Polska na szczycie UE w Brukseli będzie opowiadała się za dalszym zaostrzaniem sankcji wobec Rosji, w tym objęciem restrykcjami rosyjskiej ropy i rosyjskiego gazu oraz kolejnych banków – mówi w rozmowie z PAP Stały Przedstawiciel Polski przy UE Andrzej Sadoś.

W czwartek w Brukseli rozpocznie się dwudniowy szczyt UE poświęcony agresji Rosji wobec Ukrainy. Polskę będzie reprezentował na nim premier Mateusz Morawiecki.

„Uważamy, że sankcje UE wobec Rosji muszą być rozszerzone na jej system bankowy i energetyczny. Jesteśmy przekonani, że muszą być bardzo skuteczne i bardzo bolesne dla Rosji. Jesteśmy również zdania, że Unia Europejska musi wprowadzić sankcje w sektorze transportu, zarówno morskiego, jak i transportu drogowego, tak żeby odciąć rosyjski reżim od źródeł finansowania. Rosja kontynuuje agresję wobec Ukrainy i potrzebna jest odpowiednia reakcja Unii Europejskiej” – powiedział Sadoś.

Jak dodał, Polska postuluje również objęcie sankcjami kolejnych rosyjskich oligarchów. W tej sprawie trwają prace w Brukseli.

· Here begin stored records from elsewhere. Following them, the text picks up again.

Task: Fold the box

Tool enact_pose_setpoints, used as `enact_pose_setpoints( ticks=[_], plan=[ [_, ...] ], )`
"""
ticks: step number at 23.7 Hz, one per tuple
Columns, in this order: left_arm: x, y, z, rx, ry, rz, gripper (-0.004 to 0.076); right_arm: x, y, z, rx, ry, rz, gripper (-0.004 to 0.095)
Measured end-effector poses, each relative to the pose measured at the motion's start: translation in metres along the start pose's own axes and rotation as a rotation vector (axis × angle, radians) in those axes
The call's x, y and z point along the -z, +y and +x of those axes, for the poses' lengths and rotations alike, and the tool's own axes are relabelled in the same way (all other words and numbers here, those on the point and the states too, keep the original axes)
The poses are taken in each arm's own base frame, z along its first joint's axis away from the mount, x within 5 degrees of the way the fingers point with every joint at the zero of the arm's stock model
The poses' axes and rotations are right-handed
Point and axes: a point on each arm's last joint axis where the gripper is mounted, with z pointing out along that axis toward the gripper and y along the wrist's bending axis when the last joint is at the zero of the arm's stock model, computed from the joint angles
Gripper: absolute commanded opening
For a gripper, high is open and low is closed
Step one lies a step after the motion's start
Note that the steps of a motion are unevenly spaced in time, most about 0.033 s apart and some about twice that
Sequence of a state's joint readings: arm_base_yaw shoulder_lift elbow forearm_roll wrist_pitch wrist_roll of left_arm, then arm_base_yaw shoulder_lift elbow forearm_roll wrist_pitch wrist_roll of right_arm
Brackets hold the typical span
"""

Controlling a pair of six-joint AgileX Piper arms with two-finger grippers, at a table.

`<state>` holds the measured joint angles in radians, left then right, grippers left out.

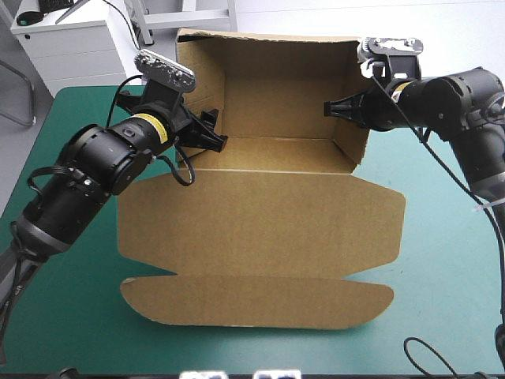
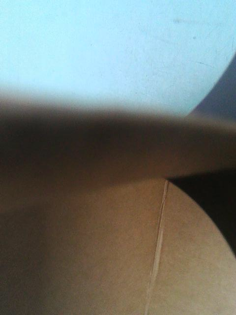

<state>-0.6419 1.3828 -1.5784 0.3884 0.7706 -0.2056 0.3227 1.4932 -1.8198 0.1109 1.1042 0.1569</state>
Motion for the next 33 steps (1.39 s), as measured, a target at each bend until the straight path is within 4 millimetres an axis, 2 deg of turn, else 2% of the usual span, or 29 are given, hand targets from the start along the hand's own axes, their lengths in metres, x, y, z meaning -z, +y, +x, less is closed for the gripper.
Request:
enact_pose_setpoints(
  ticks=[3, 5, 7, 8, 10, 19, 27, 33],
  plan=[
    [-0.003, 0.001, -0.001, 0.023, -0.009, -0.057, 0.0491, 0.000, 0.002, 0.000, 0.004, 0.003, -0.017, -0.0015],
    [-0.003, 0.003, -0.001, 0.050, -0.009, -0.077, 0.0432, 0.000, 0.002, 0.000, 0.005, 0.004, -0.026, -0.0015],
    [-0.003, 0.003, -0.001, 0.067, -0.013, -0.083, 0.0305, 0.000, 0.003, 0.000, 0.006, 0.004, -0.028, -0.0015],
    [-0.003, 0.003, -0.001, 0.076, -0.013, -0.083, 0.0140, 0.000, 0.003, 0.000, 0.006, 0.005, -0.028, -0.0015],
    [-0.003, 0.003, 0.000, 0.088, -0.009, -0.085, -0.0006, 0.000, 0.001, 0.001, 0.015, 0.013, -0.012, -0.0015],
    [-0.014, 0.003, 0.005, 0.090, 0.037, -0.107, -0.0003, -0.002, 0.002, 0.005, 0.041, 0.048, 0.020, -0.0011],
    [-0.038, 0.003, 0.028, 0.057, 0.256, -0.157, -0.0001, -0.049, 0.035, 0.021, 0.146, 0.156, 0.115, -0.0012],
    [-0.055, 0.020, 0.049, 0.103, 0.429, -0.099, 0.0006, -0.085, 0.040, 0.036, 0.138, 0.307, 0.118, -0.0014]
  ],
)
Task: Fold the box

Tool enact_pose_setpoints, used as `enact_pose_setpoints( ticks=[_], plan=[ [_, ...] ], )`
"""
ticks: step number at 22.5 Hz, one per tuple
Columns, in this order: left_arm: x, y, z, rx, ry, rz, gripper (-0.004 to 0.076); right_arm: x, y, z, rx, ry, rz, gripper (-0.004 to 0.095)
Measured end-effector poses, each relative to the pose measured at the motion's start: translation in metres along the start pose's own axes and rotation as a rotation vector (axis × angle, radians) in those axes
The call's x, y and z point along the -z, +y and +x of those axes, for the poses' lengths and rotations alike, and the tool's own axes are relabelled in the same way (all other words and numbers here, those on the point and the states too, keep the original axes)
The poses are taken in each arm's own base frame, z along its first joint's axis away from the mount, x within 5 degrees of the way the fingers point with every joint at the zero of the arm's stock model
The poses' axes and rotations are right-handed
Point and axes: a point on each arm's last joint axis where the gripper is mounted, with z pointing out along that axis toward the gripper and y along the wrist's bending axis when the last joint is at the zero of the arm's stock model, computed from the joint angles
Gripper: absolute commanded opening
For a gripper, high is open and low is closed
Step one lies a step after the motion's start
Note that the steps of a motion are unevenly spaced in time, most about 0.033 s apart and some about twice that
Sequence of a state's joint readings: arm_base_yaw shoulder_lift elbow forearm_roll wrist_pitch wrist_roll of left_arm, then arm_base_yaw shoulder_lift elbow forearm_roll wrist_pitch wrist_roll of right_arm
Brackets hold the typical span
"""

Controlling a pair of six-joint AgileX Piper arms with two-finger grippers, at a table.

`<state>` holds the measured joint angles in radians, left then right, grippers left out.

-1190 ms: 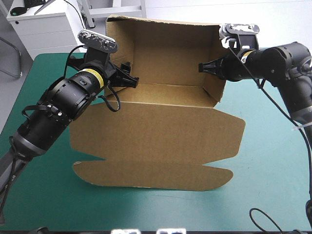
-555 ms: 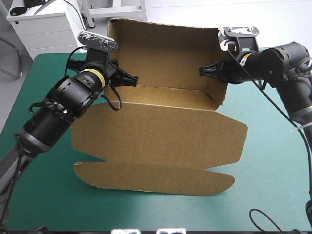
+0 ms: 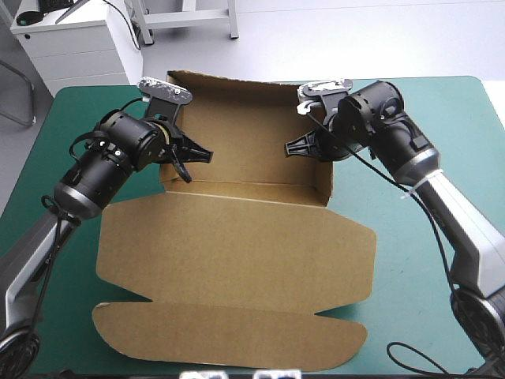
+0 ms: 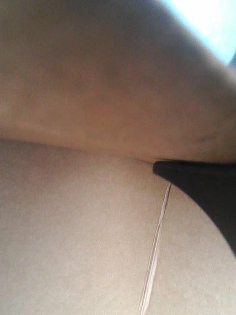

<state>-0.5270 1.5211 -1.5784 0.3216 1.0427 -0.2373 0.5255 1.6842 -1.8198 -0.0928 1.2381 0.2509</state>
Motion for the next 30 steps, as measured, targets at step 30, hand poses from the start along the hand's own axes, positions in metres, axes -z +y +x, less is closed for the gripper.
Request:
enact_pose_setpoints(
  ticks=[30],
  plan=[
    [-0.143, -0.012, 0.039, 0.027, 0.484, 0.205, 0.0059, -0.122, -0.011, 0.009, 0.003, 0.302, 0.034, -0.0014]
  ],
)
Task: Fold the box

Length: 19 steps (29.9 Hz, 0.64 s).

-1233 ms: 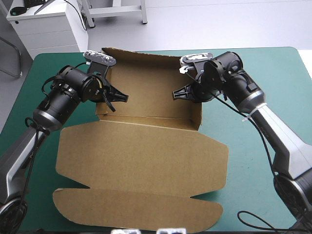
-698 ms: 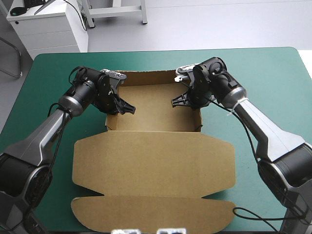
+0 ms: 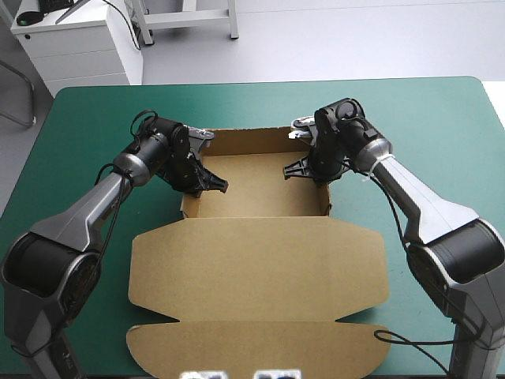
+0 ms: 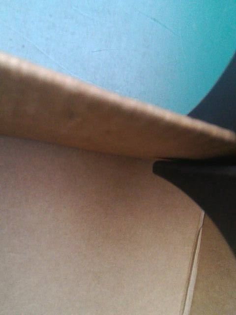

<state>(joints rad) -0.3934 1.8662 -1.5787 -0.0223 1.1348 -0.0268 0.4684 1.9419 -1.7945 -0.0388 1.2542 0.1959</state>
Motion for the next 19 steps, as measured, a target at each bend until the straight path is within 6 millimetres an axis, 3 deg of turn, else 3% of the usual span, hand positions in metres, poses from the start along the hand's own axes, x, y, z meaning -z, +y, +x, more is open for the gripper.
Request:
enact_pose_setpoints(
  ticks=[7, 15, 17, 19],
  plan=[
    [-0.0009, -0.0022, 0.0020, -0.053, 0.024, 0.004, 0.0301, -0.0033, -0.0001, -0.0005, 0.023, -0.001, 0.004, -0.0014],
    [-0.0009, -0.0041, 0.0031, -0.070, 0.036, 0.010, 0.0324, -0.0033, 0.0000, -0.0010, 0.026, -0.005, -0.002, 0.0016],
    [-0.0009, -0.0041, 0.0031, -0.070, 0.036, 0.010, 0.0324, -0.0033, -0.0003, -0.0011, 0.025, -0.005, -0.002, 0.0112],
    [-0.0009, -0.0043, 0.0032, -0.070, 0.036, 0.012, 0.0324, -0.0033, -0.0003, -0.0011, 0.025, -0.005, -0.002, 0.0291]
  ],
)
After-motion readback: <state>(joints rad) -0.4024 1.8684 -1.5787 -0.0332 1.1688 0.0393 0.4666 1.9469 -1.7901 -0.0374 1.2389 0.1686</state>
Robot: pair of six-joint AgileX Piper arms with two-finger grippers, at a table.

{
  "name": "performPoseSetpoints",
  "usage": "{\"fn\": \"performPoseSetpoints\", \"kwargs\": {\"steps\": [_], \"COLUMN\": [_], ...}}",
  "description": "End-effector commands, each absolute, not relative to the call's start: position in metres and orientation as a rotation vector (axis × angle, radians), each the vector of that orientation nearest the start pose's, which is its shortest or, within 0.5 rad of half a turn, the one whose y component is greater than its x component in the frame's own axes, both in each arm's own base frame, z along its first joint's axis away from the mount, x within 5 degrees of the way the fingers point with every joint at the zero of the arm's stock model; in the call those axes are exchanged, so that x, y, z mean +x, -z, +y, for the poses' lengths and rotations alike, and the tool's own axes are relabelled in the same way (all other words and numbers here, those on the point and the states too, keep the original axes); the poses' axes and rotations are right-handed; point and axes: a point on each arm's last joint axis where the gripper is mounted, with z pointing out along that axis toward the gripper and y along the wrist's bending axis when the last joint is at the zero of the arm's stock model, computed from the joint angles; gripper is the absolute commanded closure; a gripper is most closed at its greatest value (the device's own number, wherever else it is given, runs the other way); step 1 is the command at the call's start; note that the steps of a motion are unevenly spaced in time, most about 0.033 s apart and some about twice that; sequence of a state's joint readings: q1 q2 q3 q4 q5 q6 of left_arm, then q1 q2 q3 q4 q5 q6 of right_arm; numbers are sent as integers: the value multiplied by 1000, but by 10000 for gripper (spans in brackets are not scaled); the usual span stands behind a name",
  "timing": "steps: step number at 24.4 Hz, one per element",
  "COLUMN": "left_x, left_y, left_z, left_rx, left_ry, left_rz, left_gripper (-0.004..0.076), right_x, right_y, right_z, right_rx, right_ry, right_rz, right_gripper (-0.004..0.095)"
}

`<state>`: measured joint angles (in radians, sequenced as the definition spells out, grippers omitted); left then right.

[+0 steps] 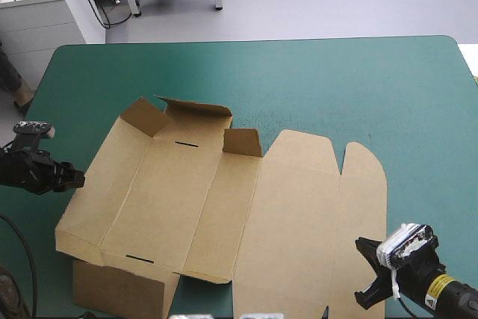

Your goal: Fold the box

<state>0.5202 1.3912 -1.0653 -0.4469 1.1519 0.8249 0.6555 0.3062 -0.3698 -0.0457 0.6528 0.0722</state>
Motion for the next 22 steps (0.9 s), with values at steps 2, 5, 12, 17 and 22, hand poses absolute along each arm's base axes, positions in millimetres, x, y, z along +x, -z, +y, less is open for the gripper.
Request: {"fn": "performPoseSetpoints", "kwargs": {"steps": [2,5,12,17,22], "left_x": [245,246,249,257,262], "left_y": [-294,-286,-261,-246,-249], "left_z": [97,100,101,102,95], "left_rx": [224,236,190,18,0], "left_ry": [342,344,565,672,749], "left_rz": [2670,2720,2871,2905,2852], "left_gripper": [328,328,328,328,328], "right_x": [57,57,57,57,57], "right_y": [-275,-275,-275,-275,-275], "right_z": [40,40,40,40,40], "right_rx": [-611,-613,-613,-613,-614], "right_ry": [-402,-402,-402,-402,-397], "right_rz": [1908,1908,1908,1908,1907], "right_gripper": [927,927,927,927,927]}}
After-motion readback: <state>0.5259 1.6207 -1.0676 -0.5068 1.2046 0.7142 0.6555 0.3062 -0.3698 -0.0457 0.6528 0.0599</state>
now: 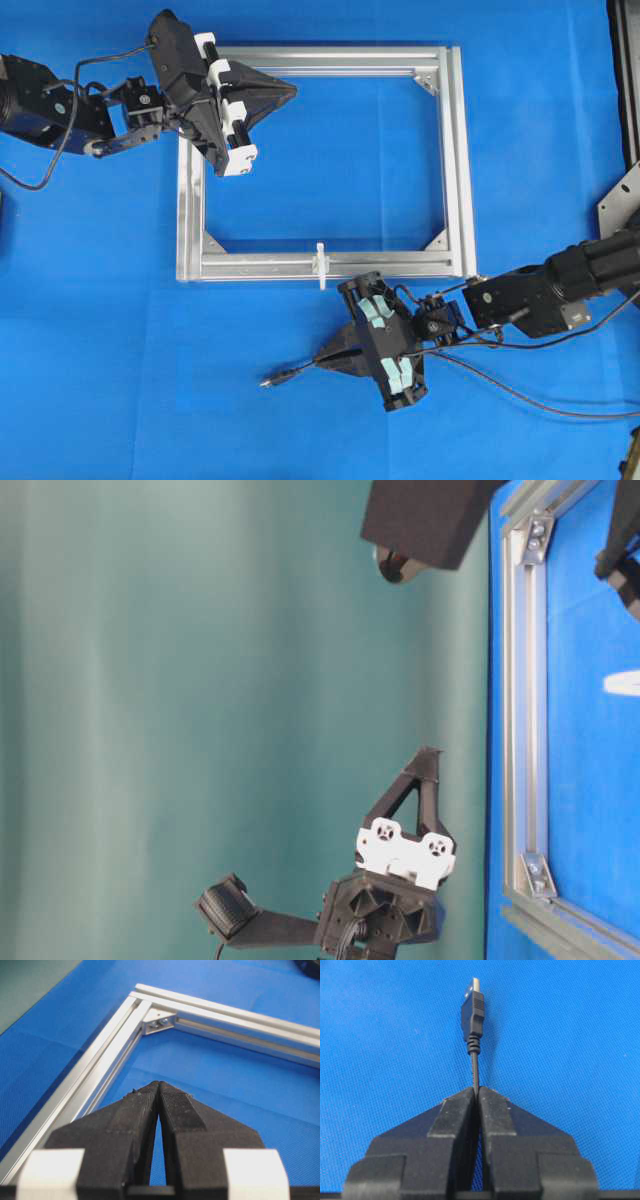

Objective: Insert the wire through the string loop located in the center.
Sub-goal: 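Close the right gripper on the cable just behind the USB plug, then lift the cable and carry it toward the white zip-tie loop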

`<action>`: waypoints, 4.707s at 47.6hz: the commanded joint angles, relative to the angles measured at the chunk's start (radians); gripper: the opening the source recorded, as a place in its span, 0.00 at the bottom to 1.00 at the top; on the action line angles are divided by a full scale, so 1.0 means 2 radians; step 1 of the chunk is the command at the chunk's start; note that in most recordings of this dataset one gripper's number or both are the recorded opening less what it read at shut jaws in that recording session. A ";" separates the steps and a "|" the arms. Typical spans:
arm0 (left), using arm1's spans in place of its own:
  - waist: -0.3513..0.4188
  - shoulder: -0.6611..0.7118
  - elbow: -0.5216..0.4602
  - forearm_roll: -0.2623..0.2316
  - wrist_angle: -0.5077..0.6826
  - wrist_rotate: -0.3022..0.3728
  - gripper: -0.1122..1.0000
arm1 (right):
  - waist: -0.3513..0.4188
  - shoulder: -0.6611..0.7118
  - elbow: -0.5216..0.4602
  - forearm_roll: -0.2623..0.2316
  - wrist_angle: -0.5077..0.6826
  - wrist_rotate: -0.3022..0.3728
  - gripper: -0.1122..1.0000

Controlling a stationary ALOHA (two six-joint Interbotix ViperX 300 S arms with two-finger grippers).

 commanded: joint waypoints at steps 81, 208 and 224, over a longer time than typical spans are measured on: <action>0.002 -0.014 -0.007 0.002 -0.003 0.000 0.10 | 0.002 -0.124 -0.011 -0.002 0.120 -0.004 0.08; 0.001 -0.014 -0.005 0.002 -0.003 -0.001 0.10 | -0.058 -0.244 0.170 0.038 0.072 -0.004 0.08; 0.001 -0.015 -0.005 0.003 -0.003 -0.001 0.10 | -0.100 -0.244 0.172 0.038 0.071 -0.007 0.08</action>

„Uważamy, że Unia Europejska musi nakładać kolejne sankcje na rosyjskich oligarchów, jak również na osoby związane z rosyjskim reżimem i propagandą. Listy sankcyjne muszą być cały czas rozszerzane. Ten temat będzie poruszany na szczycie w Brukseli” – powiedział.

Polska, jak powiedział, będzie podnosiła również kwestię europejskiej perspektywy dla Ukrainy.

„Opowiadamy się za potwierdzeniem przez Radę Europejską perspektywy członkostwa Ukrainy w UE i podjęciem kroków w celu przyznania jej jak najszybciej statusu państwa kandydującego. W tej kwestii potrzebny jest silny sygnał ze strony unijnej wspólnoty” – zaznaczył Sadoś.

Innym tematem rozmów będzie kwestia unijnych środków dla krajów członkowskich, do których trafiają uciekający przed wojną uchodźcy z Ukrainy.

„W Polsce znajduje się obecnie już ponad 2 miliony uchodźców z Ukrainy. Potrzebne są konkretne środku UE na edukację dzieci, integrację na rynku pracy, opiekę zdrowotną i pomoc humanitarną. Chcemy, żeby osoby, które uciekają z Ukrainy przed wojną, miały zapewnione odpowiednie warunki zamieszkania. W te kwestie musi być zaangażowana Komisji Europejska i ten temat zostanie podniesiony na szczycie UE w Brukseli. Potrzebne są poważne unijne instrumenty finansowe” – podkreślił.